↓↓↓
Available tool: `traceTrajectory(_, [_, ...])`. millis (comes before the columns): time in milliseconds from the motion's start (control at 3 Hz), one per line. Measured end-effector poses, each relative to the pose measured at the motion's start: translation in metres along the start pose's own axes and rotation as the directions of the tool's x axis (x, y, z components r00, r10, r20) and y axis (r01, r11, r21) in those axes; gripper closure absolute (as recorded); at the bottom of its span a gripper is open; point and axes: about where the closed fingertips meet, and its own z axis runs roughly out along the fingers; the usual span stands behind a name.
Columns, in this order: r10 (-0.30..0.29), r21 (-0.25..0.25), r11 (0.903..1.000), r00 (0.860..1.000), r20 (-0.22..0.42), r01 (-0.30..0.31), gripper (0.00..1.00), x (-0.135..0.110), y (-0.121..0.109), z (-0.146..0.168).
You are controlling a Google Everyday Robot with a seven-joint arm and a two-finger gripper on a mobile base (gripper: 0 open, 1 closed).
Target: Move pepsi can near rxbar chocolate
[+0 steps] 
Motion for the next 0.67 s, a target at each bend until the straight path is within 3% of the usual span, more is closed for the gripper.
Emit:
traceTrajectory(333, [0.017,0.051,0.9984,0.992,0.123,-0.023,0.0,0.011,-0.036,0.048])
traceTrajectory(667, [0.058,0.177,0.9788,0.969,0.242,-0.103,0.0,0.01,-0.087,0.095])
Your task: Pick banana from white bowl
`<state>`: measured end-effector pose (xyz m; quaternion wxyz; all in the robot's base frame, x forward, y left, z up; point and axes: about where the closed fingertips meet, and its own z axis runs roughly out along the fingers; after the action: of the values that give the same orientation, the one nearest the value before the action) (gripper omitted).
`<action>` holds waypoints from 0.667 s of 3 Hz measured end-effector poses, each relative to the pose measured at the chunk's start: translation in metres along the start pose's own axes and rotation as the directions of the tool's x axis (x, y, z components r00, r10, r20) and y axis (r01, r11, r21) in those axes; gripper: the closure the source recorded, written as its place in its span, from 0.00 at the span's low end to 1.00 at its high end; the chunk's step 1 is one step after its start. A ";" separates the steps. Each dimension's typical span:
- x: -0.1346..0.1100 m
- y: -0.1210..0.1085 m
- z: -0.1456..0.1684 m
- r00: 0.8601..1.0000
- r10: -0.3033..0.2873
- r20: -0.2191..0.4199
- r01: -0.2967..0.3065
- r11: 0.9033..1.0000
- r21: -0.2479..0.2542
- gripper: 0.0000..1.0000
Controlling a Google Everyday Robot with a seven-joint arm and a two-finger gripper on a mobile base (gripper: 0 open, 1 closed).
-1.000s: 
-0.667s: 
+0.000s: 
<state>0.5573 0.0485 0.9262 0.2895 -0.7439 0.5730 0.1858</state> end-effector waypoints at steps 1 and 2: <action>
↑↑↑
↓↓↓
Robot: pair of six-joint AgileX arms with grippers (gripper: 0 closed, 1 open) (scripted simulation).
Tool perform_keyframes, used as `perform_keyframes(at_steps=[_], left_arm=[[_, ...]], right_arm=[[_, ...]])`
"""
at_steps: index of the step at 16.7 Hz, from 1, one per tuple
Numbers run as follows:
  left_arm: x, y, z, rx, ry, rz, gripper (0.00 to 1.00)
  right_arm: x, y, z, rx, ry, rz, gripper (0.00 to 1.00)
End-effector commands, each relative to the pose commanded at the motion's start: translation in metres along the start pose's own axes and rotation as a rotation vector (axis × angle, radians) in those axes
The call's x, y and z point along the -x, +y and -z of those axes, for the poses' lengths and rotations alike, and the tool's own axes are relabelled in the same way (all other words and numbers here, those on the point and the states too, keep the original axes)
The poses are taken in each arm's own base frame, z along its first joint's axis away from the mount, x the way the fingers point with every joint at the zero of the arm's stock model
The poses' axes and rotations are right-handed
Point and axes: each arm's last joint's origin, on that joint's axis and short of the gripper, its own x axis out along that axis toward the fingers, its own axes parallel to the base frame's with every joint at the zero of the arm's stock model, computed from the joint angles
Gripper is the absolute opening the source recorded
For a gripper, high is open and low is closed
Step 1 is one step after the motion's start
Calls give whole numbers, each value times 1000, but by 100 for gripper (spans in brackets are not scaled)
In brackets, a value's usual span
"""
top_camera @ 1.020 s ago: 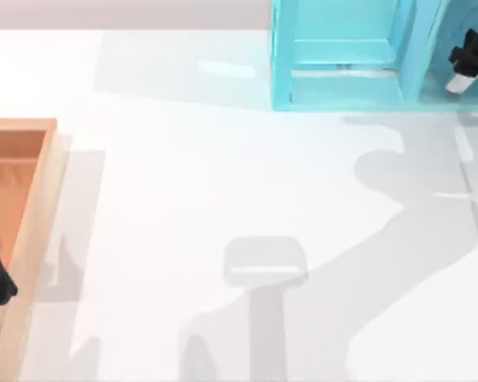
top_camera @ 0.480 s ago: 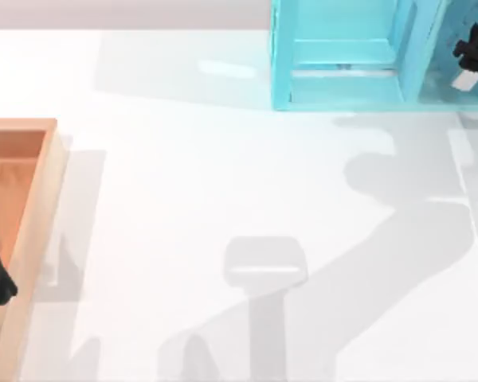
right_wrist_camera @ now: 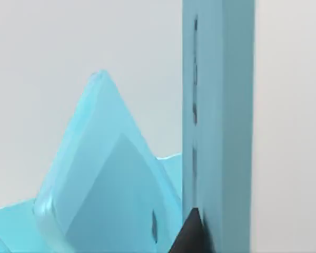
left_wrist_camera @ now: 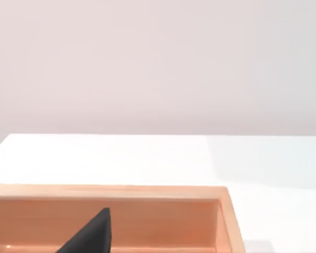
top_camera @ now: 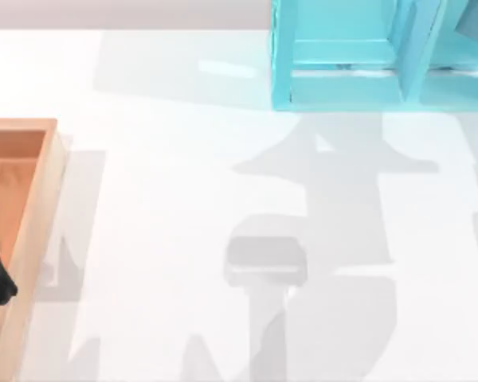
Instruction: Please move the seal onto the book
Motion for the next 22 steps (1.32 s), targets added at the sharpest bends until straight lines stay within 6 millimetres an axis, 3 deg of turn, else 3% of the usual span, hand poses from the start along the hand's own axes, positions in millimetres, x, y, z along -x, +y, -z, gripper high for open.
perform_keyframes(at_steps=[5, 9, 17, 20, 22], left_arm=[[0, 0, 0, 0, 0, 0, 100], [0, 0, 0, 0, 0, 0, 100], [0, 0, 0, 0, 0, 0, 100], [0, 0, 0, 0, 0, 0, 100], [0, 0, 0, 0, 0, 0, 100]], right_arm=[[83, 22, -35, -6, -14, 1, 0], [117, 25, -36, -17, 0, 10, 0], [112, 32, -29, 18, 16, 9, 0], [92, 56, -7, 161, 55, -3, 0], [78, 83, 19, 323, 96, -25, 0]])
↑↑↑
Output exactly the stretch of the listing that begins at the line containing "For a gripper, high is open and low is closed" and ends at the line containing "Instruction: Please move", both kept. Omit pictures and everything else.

▸ THE ANSWER:
For a gripper, high is open and low is closed
Step 1 is one step after the motion's start
Calls give whole numbers, each value times 1000, but by 100 for gripper (spans in brackets are not scaled)
In brackets, a value's usual span
"""
top_camera @ 1.020 s ago: 
top_camera @ 0.480 s ago: 
right_wrist_camera @ now: 
left_wrist_camera @ now: 
top_camera @ now: 
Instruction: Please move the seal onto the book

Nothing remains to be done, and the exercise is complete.